Disability Rights N.J., Inc. v. Comm'r, N.J. Dep't of Human Servs.

Decision Date04 August 2015
Docket Number13–4405.,Nos. 13–4255,s. 13–4255
Citation796 F.3d 293
PartiesDISABILITY RIGHTS NEW JERSEY, INC., A New Jersey Nonprofit Corporation v. COMMISSIONER, NEW JERSEY DEPARTMENT OF HUMAN SERVICES ; Commissioner, New Jersey Department of Health and Senior Services ; State of New Jersey.
CourtU.S. Court of Appeals — Third Circuit

Nathan S. Mammen (Argued), John C. O'Quinn, Kirkland & Ellis, Washington, DC, David E. Myre, Samara L. Penn, Kirkland & Ellis, New York, N.Y., William E. Dwyer, Disability Rights New Jersey, Trenton, NJ, Attorneys for Appellant/Cross–Appellee Disability Rights New Jersey, Inc.

Stuart M. Feinblatt (Argued), Gerard A. Hughes, Office of Attorney General of New Jersey, Trenton, NJ, Attorneys for Appellees/Cross–Appellants State of New Jersey et al.

Before: SMITH, HARDIMAN and BARRY, Circuit Judges.

OPINION OF THE COURT

HARDIMAN, Circuit Judge.

These cross-appeals require us to decide whether mentally ill residents of New Jersey who have been committed to state custody are entitled to judicial process before they may be forcibly medicated in nonemergency situations. At issue is Administrative Bulletin 5:04B, a procedure regulating the forcible administration of psychotropic drugs in New Jersey psychiatric hospitals, and its validity under the Americans with Disabilities Act and the United States Constitution. The District Court held that AB 5:04B is valid, except as to patients who have been found by a court not to require continued commitment but who remain in custody pending transfer. Disability Rights N.J., Inc. v. Velez, 974 F.Supp.2d 705 (D.N.J.2013). We will affirm the result reached by the District Court, though not for all its stated reasons.

I
A

The New Jersey Department of Human Services operates four psychiatric hospitals that house civilly committed adults and those who have been found incompetent to stand trial or not guilty by reason of insanity. See N.J. Stat. Ann. § 30:1–7. Temporary civil commitment may be ordered by a New Jersey court only upon a showing of probable cause to believe that the person is “in need of involuntary commitment to treatment,” id. § 30:4–27.10(g), which means that he is dangerous to himself, others, or property by reason of mental illness and is unwilling to accept treatment voluntarily, id. § 30:4–27.2(m). Within 20 days of the patient's initial admission to a facility, the court must hold a final commitment hearing at which the State must make the same showing by clear and convincing evidence in order to prolong the commitment. Id. § 30:4–27.15(a); N.J. Ct. R. 4:74–7(c)(1).

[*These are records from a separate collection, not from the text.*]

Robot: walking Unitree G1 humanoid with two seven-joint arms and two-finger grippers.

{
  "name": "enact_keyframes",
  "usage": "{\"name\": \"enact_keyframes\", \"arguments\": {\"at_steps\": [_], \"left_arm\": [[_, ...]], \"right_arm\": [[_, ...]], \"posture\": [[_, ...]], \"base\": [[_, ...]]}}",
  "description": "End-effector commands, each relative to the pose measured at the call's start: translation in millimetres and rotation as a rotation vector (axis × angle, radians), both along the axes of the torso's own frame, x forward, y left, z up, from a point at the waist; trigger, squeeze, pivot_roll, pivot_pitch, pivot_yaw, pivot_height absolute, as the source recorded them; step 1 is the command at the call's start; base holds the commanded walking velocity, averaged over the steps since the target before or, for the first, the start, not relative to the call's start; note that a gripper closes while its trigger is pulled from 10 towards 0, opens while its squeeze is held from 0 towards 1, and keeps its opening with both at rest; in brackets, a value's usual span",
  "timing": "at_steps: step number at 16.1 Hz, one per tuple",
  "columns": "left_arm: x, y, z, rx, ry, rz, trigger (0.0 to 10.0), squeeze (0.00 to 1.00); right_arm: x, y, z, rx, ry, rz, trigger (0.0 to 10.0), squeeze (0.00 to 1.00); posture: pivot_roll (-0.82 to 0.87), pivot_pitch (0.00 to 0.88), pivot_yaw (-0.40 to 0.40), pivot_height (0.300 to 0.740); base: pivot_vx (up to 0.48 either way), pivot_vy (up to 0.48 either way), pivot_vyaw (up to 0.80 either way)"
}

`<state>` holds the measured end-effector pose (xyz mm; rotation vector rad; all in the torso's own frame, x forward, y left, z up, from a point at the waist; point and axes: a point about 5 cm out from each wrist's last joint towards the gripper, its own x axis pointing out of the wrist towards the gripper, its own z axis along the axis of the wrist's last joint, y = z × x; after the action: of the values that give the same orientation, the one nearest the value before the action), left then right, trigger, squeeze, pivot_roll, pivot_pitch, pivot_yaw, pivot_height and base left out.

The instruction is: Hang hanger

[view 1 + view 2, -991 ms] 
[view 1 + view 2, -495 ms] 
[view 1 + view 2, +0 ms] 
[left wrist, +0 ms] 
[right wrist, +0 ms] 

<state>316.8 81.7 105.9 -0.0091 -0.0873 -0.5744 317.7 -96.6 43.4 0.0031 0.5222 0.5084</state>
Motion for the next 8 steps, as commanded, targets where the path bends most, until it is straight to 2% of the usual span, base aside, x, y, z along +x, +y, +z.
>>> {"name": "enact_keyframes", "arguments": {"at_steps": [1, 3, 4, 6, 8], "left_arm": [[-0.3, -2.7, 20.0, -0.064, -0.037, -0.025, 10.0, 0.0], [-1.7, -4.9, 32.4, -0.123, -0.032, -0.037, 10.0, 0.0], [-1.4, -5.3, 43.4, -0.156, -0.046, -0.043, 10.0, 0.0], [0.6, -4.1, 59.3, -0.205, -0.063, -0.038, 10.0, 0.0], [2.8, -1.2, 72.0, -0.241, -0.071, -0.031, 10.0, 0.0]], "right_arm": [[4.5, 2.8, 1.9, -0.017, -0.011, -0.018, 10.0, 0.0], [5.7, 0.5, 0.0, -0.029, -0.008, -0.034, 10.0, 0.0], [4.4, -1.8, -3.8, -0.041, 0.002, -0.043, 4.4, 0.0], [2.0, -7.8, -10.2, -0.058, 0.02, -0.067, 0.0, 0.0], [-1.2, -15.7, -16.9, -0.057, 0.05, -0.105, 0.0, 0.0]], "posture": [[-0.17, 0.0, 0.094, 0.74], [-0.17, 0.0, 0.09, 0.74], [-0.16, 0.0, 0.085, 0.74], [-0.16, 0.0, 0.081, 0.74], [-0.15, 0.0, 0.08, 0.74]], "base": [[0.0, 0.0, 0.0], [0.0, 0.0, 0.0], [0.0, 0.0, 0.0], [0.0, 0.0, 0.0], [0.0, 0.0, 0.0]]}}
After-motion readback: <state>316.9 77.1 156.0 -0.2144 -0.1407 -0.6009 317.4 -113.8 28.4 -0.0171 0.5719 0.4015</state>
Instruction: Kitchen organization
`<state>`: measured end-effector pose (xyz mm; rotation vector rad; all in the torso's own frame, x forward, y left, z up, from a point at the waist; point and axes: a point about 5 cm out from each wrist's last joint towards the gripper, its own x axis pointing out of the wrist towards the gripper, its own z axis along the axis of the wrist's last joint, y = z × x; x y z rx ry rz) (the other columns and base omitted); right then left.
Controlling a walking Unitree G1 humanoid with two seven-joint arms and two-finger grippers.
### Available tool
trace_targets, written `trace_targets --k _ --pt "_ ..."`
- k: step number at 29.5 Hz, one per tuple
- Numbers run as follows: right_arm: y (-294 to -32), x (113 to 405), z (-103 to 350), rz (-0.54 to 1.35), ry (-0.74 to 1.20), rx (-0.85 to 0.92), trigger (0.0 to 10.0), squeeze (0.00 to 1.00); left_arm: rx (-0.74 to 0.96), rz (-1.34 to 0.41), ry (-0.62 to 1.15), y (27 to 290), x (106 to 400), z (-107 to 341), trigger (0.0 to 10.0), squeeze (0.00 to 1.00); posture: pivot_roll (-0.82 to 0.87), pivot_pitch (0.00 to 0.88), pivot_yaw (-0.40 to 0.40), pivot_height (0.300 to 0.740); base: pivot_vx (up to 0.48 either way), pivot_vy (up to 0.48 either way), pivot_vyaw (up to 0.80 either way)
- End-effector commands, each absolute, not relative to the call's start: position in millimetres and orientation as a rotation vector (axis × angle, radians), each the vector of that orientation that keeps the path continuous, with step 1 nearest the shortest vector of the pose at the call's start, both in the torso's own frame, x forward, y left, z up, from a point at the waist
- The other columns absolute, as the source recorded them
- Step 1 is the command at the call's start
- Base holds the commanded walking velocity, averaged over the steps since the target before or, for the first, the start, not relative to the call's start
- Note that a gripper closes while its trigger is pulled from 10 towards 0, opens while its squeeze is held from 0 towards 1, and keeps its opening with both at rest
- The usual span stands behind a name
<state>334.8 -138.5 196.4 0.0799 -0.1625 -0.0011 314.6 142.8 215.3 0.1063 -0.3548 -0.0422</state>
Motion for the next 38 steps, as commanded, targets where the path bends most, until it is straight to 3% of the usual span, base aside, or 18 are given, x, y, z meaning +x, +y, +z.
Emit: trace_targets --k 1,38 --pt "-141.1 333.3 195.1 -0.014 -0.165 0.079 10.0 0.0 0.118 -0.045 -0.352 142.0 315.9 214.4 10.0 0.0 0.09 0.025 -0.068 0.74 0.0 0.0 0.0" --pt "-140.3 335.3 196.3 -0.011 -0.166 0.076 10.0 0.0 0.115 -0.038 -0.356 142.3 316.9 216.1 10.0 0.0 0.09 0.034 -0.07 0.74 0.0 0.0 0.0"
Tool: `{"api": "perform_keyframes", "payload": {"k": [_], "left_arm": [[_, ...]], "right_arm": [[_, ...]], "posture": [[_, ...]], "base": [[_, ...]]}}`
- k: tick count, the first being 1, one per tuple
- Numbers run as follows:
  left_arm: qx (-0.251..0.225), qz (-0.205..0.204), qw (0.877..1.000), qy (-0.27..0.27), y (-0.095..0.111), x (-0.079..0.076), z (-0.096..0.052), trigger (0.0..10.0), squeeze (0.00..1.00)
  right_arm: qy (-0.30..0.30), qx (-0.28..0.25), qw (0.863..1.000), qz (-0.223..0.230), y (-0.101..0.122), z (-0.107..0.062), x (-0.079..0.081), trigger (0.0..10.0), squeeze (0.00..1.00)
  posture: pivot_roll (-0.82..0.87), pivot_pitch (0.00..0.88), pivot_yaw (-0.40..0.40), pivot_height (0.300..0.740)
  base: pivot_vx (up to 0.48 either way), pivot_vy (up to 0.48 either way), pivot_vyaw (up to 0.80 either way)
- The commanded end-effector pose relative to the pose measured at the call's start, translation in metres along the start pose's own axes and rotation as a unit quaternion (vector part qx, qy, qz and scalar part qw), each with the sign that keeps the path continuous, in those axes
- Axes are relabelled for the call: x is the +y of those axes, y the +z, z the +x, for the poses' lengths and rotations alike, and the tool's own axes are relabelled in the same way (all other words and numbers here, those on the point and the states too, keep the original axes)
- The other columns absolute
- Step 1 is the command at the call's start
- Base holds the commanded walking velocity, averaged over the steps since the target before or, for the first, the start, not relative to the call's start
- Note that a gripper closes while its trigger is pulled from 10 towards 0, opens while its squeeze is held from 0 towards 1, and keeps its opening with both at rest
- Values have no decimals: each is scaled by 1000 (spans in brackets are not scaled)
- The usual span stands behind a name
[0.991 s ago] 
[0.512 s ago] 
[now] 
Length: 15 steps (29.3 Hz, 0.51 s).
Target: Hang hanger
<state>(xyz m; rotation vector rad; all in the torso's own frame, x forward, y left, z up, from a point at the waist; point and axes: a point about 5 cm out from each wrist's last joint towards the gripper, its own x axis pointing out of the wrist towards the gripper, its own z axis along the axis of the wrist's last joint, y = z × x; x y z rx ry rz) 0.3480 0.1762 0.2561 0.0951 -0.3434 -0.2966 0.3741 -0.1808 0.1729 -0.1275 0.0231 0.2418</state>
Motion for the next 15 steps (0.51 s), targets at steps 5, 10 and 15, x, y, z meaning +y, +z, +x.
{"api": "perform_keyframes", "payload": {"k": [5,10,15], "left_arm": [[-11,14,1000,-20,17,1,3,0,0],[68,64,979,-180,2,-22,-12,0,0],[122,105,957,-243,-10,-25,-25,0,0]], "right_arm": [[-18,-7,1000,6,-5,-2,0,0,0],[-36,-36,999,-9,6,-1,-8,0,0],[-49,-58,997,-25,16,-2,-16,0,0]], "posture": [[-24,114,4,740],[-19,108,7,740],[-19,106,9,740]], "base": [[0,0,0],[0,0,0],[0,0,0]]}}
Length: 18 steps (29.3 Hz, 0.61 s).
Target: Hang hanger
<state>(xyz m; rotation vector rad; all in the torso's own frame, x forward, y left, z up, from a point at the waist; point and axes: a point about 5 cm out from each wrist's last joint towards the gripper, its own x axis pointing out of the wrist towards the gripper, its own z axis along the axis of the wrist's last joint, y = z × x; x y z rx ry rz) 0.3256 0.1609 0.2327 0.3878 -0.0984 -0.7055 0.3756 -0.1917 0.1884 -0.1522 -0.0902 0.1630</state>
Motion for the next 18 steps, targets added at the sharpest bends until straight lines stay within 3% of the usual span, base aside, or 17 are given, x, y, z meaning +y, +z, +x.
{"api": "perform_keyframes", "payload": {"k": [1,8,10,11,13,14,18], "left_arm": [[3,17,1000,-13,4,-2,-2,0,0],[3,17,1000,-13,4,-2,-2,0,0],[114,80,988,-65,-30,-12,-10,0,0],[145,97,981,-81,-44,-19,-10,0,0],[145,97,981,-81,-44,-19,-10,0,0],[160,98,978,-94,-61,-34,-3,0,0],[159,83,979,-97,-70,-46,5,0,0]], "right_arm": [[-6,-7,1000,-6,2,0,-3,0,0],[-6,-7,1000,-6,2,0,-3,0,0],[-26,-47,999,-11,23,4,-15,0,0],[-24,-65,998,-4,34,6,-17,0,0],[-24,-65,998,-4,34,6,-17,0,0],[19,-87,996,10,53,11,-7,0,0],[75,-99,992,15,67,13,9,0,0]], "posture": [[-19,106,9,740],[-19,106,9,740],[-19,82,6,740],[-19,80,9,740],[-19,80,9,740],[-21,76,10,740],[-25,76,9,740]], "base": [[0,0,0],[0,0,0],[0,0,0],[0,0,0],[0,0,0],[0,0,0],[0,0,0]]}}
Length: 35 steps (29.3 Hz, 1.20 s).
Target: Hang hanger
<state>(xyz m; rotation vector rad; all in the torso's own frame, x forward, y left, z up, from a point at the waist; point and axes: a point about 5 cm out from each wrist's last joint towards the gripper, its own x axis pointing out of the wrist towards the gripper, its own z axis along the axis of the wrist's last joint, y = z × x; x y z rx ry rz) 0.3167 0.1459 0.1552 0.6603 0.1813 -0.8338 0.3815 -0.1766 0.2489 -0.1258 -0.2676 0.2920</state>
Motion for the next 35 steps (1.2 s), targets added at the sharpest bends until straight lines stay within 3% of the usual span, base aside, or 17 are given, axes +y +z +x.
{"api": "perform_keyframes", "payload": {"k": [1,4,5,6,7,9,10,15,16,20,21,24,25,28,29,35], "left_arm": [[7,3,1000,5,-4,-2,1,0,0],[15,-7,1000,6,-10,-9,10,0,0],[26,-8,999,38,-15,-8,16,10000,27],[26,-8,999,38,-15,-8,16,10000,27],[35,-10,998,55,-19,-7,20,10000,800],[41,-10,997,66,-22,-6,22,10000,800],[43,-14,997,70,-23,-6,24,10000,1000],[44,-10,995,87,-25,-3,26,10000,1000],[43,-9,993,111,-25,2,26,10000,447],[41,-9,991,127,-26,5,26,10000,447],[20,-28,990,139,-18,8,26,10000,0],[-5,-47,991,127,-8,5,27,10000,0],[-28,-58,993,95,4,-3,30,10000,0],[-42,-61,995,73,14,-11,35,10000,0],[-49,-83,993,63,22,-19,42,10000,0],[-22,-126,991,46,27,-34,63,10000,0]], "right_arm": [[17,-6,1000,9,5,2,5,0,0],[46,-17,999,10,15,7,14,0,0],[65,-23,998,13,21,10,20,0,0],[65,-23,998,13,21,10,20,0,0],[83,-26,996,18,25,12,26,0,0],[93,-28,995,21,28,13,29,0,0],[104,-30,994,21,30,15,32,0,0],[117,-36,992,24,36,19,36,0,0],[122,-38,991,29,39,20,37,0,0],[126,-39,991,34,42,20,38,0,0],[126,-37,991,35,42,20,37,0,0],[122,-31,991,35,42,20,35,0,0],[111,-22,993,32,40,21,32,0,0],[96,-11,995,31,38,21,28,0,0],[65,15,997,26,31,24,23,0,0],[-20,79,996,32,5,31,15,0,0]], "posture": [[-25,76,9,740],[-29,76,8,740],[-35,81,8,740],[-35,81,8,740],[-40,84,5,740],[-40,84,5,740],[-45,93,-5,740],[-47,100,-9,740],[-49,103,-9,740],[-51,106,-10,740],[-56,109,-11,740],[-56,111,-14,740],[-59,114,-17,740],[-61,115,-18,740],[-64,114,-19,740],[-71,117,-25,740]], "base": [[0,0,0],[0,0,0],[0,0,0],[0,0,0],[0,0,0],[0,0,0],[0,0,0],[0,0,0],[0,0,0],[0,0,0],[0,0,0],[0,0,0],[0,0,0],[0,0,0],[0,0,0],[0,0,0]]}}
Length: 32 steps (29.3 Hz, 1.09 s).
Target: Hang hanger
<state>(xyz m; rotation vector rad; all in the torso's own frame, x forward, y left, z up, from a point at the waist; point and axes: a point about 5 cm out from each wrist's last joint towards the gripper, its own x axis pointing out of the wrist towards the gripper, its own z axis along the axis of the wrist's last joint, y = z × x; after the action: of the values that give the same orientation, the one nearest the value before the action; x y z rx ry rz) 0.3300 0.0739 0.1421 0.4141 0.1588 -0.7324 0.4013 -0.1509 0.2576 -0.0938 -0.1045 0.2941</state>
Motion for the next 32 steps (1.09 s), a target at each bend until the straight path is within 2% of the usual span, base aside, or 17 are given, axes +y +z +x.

The final hearings occur at New Jersey's psychiatric hospitals but have many of the trappings of conventional judicial proceedings. Each patient has the right to be represented by counsel, to be present at the hearing, to present evidence, and to cross-examine witnesses. N.J. Stat. Ann. § 30:4–27.14 ; N.J. Ct. R. 4:74–7(e). A psychiatrist on the patient's treatment team who has examined the patient within five days of the hearing must testify. N.J. Ct. R. 4:74–7(e). Commitment hearings take place one or two days per week at each hospital, and most are uncontested and brief.

If a patient is committed, his status is subject to judicial review three months after the final hearing and periodically thereafter. N.J. Stat. Ann. § 30:4–27.16(a). At every review hearing, the State is required to prove by clear and convincing evidence that the involuntary commitment standard remains satisfied. Id. If the court concludes that the patient no longer requires commitment, it can order him discharged or enter a judgment of “conditional extension pending placement” (CEPP). N.J. Ct. R. 4:74–7(h)(1)(2). Patients on CEPP status remain in the hospital only because an appropriate alternative placement is unavailable; their status is reviewed within 60 days of the CEPP order's issuance and then periodically at intervals no longer than six months. N.J. Ct. R. 4:74–7(h)(2).

B

The recent history of civil commitment of the mentally ill in this country is inextricably linked with the development of psychotropic drugs—antipsychotics, antidepressants, mood stabilizers, and the like. According to an expert report submitted to the District Court, effective psychotropic medications emerged in the 1950s and “rapidly became a mainstay of treatment” in psychiatric hospitals “because of their effectiveness in reducing or eliminating psychotic symptoms, including delusions, hallucinations, disordered thinking and speech, and disruptive and aggressive behavior.” App. 468 (report of Dr. Paul S. Appelbaum). Witnesses testified that the proper use of psychotropic drugs is “an almost essential component of treatment for a patient who is severely enough disturbed to require involuntary hospitalization,” App. 765, and agreed that “psychotropic medications are almost universally a part of successful treatment for patients in psychiatric hospitals,” App. 781.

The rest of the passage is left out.